Before addressing these arguments in detail, I should make some preliminary observations on Strzelecki Holdings' reliance on what was described by counsel as Sir Anthony Mason's 'triptych'.
As Pullin JA has observed, Sir Anthony was referring to the duty of good faith in the United States Uniform Commercial Code and the Restatement of Contracts, Second. The former included a definition of 'good faith' to include 'the observance of reasonable commercial standards of fair dealing in the trade' and the latter referred to a 'duty of good faith and fair dealing' in performance and enforcement of the contract. Sir Anthony said that whilst he was 'by no means clear what "good faith" in the context of these provisions means', it was 'probable that the concept embraces no less than' the three notions to which he referred. Sir Anthony added in the article that he would use 'good faith mainly in the sense of loyalty to the promise itself and as excluding bad faith behaviour' and that he would 'avoid becoming enmeshed in the American arguments about what "good faith" means'. Also, Sir Anthony Mason referred to the three notions as 'related', rather than operating independently of each other. Moreover, in the same journal article, in the section dealing with contract negotiation (as opposed to the discussion on performance), Sir Anthony said:
Ordinarily an agreement to negotiate in good faith would simply exclude bad faith conduct ... without more, an agreement to negotiate in good faith would not disentitle a party from having regard to commercial self interest in its conduct of the negotiations except insofar as its conduct involved bad faith. The nature and subject matter of the agreement might, however, qualify that general statement (80).

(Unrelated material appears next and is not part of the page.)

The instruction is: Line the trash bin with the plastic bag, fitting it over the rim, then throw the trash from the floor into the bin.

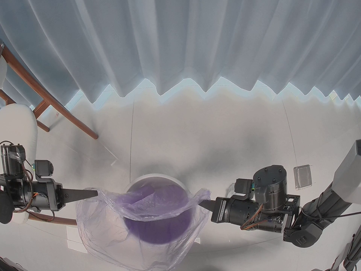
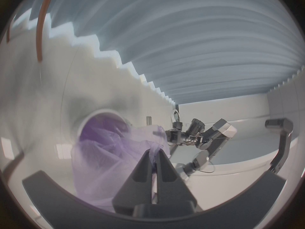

The three notions described by Sir Anthony Mason were referred to in Alcatel Australia v Scarcella (367) and Burger King v Hungry Jack's (570), as part of a general review of 'good faith' in the performance of contracts. Both those cases were concerned with the exercise of contractual powers. The three notions were also considered to be elements of good faith by Hodgson JA (Macfarlan JA agreeing) in Macquarie International Health Clinic Pty Ltd v Sydney South West Area Health Service [2010] NSWCA 268 [146], cf [1], [12] (Allsop P). That case concerned a contract for a relationship which was to last for 99 years, involving the expenditure of large sums of money on acquiring leases and the construction of substantial works. The relevant contractual term required the parties to act with the utmost good faith in the performance of their respective duties, in the exercise of these respective powers, and in their respective dealings with one another. Hodgson JA, after referring to Sir Anthony's three notions, and to Alcatel Australia v Scarcella and Burger King v Hungry Jack's said [147]:
However, a contractual obligation of good faith does not require a party to act in the interest of the other party or to subordinate its own legitimate interest to the interests of the other party; although it does require it to have due regard to the legitimate interests of both parties: cf Overlook v Foxtel [2002] NSWSC 17 at [65] ‑ [67] (Barrett J). (emphasis added)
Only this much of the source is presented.